Case ID: f-appx_516/html/0312-01.html
Source: Caselaw Access Project
Author: {"author": "PER CURIAM: \n    ", "license": "Public Domain", "url": "https://static.case.law/"}
Date Created: 2024-08-24T03:29:51.129683

Dario MORROW, Petitioner-Appellant v. RIVERA, Warden, Respondent-Appellee.
    No. 12-40960
    Summary Calendar.
    United States Court of Appeals, Fifth Circuit.
    March 4, 2013.
    Dario Morrow, Beaumont, TX, pro se.
    Before STEWART, Chief Judge, and KING and CLEMENT, Circuit Judges.
   PER CURIAM:

Dario Morrow, federal prisoner # 50383-018, appeals the district court’s dismissal of his 28 U.S.C. § 2241 petition, challenging his conviction in the United States District Court for the Middle District of Florida of conspiracy to distribute and possess with intent to distribute five kilograms or more of cocaine and possession of a firearm in furtherance of a drug trafficking crime. He reasserts his claim that the Government breached the plea agreement when it failed to drop the firearm charge, and he argues that the district court erred in holding that this claim was not cognizable under § 2241 and could not be raised under the “savings clause” of 28 U.S.C. § 2255.

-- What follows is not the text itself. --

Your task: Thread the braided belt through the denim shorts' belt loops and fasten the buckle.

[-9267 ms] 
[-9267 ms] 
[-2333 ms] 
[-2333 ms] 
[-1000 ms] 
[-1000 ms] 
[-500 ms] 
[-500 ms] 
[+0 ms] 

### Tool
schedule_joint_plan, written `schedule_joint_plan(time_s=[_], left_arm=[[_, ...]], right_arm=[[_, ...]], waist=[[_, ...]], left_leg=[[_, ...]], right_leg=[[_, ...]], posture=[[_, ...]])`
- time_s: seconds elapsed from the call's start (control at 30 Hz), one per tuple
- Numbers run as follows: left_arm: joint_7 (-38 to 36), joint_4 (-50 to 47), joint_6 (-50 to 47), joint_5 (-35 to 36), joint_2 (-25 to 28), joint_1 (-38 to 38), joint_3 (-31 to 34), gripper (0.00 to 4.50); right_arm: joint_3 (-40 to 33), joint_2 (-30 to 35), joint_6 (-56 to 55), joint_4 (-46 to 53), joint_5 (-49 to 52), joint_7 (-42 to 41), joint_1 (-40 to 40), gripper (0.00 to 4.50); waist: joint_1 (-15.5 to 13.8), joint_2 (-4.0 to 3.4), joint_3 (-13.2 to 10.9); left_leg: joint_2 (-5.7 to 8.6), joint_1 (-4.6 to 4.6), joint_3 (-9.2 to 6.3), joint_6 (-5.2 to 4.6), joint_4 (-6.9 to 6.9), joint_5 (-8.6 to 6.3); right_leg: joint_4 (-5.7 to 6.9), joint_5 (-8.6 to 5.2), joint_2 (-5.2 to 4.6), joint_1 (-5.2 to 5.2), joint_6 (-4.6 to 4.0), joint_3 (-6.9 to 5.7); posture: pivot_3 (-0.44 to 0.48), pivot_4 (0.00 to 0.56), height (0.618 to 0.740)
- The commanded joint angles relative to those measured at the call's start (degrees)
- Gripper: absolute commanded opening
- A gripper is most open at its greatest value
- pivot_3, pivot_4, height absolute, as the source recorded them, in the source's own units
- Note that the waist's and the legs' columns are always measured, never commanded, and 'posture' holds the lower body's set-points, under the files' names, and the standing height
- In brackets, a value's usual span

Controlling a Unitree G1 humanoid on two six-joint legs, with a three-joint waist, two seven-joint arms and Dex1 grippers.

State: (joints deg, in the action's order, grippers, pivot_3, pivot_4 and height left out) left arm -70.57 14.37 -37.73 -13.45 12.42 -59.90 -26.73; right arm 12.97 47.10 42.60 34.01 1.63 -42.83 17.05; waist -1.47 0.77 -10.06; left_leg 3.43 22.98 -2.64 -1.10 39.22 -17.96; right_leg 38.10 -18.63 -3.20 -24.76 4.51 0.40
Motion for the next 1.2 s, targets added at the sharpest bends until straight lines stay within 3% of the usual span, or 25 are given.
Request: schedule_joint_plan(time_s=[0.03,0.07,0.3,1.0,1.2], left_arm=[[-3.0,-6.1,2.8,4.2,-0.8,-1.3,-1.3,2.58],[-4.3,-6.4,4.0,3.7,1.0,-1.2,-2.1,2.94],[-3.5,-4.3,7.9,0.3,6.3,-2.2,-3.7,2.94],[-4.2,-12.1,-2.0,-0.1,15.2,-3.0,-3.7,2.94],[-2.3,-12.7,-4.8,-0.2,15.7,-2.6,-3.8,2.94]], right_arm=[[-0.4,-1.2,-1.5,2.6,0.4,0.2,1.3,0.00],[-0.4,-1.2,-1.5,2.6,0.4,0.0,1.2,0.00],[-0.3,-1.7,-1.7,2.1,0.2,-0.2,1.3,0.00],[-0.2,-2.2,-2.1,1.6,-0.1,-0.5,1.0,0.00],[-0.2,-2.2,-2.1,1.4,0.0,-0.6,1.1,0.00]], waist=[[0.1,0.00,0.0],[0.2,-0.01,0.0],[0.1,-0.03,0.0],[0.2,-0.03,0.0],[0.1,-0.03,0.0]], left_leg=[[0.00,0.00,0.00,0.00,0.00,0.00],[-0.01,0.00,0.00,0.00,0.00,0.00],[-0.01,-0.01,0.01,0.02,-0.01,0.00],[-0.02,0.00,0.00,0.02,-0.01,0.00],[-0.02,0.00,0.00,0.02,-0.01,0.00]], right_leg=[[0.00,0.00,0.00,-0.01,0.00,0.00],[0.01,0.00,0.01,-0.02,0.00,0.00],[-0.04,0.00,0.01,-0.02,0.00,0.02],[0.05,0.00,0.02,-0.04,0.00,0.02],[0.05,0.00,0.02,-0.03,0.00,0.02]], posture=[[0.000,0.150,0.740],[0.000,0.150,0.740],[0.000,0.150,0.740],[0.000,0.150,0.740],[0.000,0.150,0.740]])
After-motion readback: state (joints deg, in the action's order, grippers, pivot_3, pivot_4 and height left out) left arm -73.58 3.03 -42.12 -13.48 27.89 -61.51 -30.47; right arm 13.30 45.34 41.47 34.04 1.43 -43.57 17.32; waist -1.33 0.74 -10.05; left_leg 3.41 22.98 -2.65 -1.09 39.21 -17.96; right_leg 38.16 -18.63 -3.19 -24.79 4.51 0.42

Because Morrow’s claim that the Government breached the plea agreement concerns facts that arose at or prior to sentencing, the district court did not err in determining that it was more properly construed as a § 2255 motion. See Cox v. Warden, Fed. Detention Ctr., 911 F.2d 1111, 1113 (5th Cir.1990). Morrow may not use § 2241 as a vehicle to challenge his conviction unless he shows that § 2255 “is inadequate or ineffective to test the legality of his detention.” See Reyes-Requena v. United States, 243 F.3d 893, 904 (5th Cir.2001). Because Morrow failed to make this showing, the district court did not err in dismissing his § 2241 petition.

AFFIRMED. 
      
       Pursuant to 5th Cir. R. 47.5, the court has determined that this opinion should not be published and is not precedent except under the limited circumstances set forth in 5th Cir. R. 47.5.4.